Work instruction: Only lines that contain the word "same" are to be returned from the data below.

------------------------------

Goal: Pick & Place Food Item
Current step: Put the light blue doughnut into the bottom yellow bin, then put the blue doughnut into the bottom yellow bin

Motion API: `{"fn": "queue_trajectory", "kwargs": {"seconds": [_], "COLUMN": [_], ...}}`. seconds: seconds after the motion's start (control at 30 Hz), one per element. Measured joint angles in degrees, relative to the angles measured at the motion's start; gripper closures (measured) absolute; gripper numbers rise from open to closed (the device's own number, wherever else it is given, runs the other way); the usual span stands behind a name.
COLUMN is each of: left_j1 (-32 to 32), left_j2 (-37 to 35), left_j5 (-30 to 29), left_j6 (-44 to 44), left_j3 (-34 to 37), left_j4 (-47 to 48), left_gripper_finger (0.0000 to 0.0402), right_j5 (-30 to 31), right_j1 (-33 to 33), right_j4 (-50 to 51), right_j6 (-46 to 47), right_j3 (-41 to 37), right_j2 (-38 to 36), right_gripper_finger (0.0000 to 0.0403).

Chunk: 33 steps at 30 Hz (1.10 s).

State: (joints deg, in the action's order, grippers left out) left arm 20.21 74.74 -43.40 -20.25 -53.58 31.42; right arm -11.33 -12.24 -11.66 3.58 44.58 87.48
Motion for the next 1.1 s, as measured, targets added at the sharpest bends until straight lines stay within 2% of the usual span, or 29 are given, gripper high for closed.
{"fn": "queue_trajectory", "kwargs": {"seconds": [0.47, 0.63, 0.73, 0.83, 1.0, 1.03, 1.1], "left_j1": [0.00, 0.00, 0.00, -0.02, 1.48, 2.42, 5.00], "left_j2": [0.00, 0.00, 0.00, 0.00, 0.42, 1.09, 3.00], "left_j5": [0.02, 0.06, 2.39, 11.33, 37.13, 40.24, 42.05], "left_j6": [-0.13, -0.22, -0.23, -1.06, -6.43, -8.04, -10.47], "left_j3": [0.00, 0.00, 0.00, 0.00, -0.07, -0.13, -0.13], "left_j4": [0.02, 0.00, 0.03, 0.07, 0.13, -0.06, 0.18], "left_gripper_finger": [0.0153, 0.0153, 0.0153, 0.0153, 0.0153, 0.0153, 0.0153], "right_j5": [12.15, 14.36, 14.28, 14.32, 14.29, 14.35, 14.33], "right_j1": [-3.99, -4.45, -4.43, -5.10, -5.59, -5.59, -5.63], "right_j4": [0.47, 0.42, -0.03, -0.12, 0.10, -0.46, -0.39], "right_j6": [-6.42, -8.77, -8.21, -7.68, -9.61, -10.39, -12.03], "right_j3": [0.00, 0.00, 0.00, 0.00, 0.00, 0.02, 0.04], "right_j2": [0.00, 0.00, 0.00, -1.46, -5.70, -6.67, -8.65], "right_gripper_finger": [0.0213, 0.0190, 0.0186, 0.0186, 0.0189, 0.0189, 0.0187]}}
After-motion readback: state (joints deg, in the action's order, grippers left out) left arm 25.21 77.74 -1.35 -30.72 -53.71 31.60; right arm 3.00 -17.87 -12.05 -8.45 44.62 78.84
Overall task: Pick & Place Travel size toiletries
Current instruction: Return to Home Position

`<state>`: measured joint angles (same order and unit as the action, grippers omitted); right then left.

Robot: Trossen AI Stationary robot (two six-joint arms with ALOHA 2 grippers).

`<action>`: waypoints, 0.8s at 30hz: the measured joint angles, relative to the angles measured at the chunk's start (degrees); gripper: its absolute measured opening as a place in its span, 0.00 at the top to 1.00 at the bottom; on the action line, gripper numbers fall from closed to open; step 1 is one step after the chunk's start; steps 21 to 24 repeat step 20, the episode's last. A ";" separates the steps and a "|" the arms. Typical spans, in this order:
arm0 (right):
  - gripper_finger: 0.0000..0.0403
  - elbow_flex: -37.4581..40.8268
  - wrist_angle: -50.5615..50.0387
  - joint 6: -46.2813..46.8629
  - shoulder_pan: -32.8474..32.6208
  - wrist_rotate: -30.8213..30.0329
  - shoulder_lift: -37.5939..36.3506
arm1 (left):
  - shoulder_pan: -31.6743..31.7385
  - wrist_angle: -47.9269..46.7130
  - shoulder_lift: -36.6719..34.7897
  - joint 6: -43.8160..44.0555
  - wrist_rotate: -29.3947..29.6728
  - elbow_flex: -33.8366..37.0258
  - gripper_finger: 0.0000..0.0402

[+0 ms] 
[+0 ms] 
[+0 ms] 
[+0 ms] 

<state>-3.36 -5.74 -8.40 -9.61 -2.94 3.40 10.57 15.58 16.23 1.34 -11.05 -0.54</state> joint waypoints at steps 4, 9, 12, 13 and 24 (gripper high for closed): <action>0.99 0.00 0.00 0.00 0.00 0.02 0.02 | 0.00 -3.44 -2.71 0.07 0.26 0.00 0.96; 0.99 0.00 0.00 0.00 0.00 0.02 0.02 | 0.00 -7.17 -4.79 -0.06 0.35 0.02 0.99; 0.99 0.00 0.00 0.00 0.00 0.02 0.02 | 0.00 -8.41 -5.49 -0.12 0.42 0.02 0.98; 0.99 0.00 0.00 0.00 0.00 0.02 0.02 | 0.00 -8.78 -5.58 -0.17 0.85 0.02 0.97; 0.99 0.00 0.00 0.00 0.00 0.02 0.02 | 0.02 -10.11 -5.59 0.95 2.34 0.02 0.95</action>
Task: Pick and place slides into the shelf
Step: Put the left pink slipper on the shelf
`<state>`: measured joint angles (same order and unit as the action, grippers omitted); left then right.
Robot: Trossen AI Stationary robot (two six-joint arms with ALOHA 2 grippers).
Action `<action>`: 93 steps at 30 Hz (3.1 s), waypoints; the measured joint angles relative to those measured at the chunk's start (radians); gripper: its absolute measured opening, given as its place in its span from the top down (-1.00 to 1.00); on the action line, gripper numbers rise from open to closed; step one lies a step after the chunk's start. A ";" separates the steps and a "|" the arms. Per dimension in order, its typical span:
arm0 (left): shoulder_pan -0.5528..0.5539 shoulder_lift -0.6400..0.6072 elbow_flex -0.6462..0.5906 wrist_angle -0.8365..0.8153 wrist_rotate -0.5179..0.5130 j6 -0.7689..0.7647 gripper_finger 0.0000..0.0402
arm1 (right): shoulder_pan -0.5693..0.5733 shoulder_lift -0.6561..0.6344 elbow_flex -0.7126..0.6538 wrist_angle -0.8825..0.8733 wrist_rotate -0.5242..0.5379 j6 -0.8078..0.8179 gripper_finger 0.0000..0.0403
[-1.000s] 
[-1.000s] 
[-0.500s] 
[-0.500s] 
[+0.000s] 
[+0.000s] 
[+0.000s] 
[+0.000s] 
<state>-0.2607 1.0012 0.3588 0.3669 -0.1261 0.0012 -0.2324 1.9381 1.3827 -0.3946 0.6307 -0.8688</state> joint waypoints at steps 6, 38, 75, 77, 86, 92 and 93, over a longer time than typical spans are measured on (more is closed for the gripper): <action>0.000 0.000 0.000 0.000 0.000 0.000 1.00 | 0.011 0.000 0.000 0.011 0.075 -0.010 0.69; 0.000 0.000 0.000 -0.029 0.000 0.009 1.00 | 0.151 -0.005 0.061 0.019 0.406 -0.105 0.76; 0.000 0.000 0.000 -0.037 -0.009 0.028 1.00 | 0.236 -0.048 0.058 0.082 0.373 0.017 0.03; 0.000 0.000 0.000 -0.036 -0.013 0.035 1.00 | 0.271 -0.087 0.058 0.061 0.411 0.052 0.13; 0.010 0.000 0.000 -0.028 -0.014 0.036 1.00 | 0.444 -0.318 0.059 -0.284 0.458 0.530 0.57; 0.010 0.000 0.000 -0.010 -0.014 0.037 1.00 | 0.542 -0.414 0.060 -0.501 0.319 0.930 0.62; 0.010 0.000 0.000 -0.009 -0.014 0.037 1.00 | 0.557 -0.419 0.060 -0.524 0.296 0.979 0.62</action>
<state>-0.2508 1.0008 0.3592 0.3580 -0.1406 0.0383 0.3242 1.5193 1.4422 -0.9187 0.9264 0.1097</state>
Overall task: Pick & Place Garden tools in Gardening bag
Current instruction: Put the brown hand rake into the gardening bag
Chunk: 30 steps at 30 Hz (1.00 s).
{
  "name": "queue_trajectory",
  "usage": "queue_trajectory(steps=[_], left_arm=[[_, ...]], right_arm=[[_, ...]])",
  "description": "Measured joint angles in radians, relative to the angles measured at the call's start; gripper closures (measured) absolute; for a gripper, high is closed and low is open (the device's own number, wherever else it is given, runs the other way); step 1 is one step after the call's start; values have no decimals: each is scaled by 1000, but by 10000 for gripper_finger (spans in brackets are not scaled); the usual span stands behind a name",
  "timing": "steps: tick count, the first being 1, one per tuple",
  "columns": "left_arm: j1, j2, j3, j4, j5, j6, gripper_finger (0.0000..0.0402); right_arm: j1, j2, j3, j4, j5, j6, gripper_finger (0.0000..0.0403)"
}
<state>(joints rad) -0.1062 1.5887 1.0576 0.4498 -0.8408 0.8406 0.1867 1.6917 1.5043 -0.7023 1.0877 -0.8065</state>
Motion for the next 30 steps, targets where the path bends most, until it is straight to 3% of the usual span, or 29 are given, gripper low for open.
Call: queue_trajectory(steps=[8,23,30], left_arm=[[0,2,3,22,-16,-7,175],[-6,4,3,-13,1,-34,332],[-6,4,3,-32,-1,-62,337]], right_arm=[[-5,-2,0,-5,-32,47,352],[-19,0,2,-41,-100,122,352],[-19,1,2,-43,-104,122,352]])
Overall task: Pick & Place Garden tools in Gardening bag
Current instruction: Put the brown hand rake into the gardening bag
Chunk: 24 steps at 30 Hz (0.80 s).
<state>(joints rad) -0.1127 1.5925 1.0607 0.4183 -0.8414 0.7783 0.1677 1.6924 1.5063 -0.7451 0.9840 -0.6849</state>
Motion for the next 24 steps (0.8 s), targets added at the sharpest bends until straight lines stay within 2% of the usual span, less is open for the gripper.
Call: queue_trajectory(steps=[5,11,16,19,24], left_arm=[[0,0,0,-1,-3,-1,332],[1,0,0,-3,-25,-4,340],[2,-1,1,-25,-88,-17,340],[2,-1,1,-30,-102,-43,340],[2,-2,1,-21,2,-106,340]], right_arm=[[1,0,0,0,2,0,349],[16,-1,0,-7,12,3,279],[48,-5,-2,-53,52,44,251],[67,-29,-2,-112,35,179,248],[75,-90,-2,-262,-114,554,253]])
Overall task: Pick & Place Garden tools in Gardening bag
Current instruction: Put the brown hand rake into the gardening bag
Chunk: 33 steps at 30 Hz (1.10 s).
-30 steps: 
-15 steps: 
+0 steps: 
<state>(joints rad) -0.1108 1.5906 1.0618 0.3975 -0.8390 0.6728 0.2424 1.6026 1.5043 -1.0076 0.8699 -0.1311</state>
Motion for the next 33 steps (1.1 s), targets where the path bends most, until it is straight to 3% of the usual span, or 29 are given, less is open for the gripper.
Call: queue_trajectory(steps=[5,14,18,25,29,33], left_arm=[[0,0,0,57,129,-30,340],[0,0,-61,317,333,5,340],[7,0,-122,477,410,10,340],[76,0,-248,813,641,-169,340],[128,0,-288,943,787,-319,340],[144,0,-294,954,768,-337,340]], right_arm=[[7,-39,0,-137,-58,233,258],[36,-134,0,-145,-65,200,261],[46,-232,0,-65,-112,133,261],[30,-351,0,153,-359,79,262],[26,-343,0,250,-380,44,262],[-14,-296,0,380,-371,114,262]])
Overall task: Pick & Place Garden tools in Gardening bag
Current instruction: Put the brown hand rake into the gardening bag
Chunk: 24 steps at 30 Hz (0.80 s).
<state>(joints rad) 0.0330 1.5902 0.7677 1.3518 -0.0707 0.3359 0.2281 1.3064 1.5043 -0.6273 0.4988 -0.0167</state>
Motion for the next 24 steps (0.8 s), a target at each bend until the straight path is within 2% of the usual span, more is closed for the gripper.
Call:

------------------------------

Task answer:
`<state>`: measured joint angles (same order and unit as the action, grippers omitted); right then left.
`<state>`: measured joint angles (same order and unit as the action, grippers omitted); left then right.

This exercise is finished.